James is much happier in his new school setting, a faith school 5 minutes away from our new home. He likes our new place and is much more happy to come over. He still finds home life tricky and we know a lot of it is the tension and issues between him and A. He also seems to be using all that energy to be well behaved at school and we have noticed when he returns home it's like an almighty explosion both physically and emotionally. 

A remains fairly set a part from the rest of the family. He still gets his one to one but he often sees himself as more of an adult and that his fellow siblings are 'the kids.' He has adjusted to our life, he likes the new house and he likes his new school after a wobble starting where he refused to go in with a male teacher! He continues to push boundaries and sometimes it is hit and miss carrying out consequences to his actions.
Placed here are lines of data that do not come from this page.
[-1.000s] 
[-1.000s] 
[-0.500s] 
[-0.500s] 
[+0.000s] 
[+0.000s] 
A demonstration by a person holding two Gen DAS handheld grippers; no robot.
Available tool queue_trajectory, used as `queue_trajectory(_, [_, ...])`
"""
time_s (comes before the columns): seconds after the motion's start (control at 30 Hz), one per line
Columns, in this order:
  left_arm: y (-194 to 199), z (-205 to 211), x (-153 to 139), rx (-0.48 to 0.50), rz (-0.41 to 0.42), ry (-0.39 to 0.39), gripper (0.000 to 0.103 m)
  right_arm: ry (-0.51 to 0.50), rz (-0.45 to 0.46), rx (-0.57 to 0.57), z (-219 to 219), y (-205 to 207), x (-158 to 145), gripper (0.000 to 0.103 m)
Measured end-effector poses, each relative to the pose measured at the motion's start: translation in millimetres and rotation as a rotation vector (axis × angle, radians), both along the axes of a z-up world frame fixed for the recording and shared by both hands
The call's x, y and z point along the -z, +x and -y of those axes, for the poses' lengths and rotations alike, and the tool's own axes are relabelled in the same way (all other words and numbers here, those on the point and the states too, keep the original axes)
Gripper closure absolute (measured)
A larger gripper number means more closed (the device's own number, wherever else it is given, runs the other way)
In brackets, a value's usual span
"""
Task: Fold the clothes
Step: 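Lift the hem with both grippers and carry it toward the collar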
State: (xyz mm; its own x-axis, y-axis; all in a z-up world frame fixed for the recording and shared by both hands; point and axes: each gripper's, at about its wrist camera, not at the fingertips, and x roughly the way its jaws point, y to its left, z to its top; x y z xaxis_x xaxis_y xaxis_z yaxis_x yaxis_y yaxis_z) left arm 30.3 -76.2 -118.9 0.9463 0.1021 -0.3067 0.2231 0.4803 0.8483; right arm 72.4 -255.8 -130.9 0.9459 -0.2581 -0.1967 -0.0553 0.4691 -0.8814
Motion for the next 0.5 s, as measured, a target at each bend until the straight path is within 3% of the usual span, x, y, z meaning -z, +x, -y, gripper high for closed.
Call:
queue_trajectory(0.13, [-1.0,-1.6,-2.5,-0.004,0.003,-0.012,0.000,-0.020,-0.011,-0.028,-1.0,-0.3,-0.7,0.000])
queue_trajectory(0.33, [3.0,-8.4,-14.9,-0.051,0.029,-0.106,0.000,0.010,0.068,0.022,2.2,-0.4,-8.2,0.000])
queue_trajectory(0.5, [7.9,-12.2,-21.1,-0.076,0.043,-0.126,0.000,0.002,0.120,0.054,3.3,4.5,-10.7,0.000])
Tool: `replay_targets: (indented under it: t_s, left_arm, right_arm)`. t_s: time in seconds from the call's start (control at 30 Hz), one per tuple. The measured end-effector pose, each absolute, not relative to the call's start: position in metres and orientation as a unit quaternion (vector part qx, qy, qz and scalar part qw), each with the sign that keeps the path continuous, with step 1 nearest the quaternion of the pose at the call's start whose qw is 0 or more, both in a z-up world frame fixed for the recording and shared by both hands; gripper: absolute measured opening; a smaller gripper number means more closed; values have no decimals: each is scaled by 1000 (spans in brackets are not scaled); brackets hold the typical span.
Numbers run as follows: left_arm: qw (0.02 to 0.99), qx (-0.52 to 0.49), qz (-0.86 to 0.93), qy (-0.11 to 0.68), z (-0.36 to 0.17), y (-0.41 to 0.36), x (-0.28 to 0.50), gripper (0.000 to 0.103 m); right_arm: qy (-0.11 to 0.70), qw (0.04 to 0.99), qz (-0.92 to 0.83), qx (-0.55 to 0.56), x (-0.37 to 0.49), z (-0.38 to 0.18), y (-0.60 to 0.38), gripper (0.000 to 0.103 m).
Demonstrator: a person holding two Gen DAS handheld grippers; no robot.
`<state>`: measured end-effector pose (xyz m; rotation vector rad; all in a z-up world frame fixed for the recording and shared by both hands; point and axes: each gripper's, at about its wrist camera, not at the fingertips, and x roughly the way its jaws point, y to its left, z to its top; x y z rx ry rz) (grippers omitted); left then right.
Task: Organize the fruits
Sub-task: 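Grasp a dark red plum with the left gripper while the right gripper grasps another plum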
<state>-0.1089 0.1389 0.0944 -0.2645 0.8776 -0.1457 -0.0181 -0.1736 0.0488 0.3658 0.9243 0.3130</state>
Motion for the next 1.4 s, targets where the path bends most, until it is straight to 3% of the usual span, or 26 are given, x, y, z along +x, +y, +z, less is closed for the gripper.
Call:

Some days he will do time out okay and others he will try to hurt himself in some way to get me to stop the process or he will just snap; he screams shouts and becomes aggressive until things go his way. Of course they don't so as you can imagine this can go on a while!

A is starting play therapy next week up until Easter next year (unless we get another professional coming into the mix from social services) I'm paying for this privately after being let down by his previous school and Early Help services. As mentioned above, our family is now under social services which we self referred to after trying every other avenue. Our social worker is a really nice man, all the kids like him (apart from A who is 'in the middle about him') He has taken on board everything about all the children and has admitted that this will be a long road for us.

A has a lot of emotional needs and they need to be addressed. We have a fab home support worker at James' school and we are hoping when the new one starts at A's school they will be just as good. SENCO remains to be seen, we are hoping they put across a good referral for us to the local children's therapy place to see a paediatrician otherwise we will be back to square one yet again in that regard. Our social worker wants to go straight to CAMHS but the doctor has been told he has to follow this current route first. 

Martyn and I, although having had ups and downs we continue to support each other the best we can. We are both often drained and tired and it is hard being a full time carer and a mother just as it is hard being a father, a home educator and living with a chronic and very painful illness for him. We continue to make each other laugh at least once a day, talk openly about how we feel and discuss the children. We both come together to pray and do our Bible reading at night along with some christian devotional sites which we find uplifting. 

So, although long, I hope I haven't bored anyone too much. Life is hard right now but no one said it would be easy, especially not with children (and 4 of them at that!) we have to hope that now we have social services involved and what appears to be a good social worker, we can access the help and support we need in whatever form to help the children and ourselves.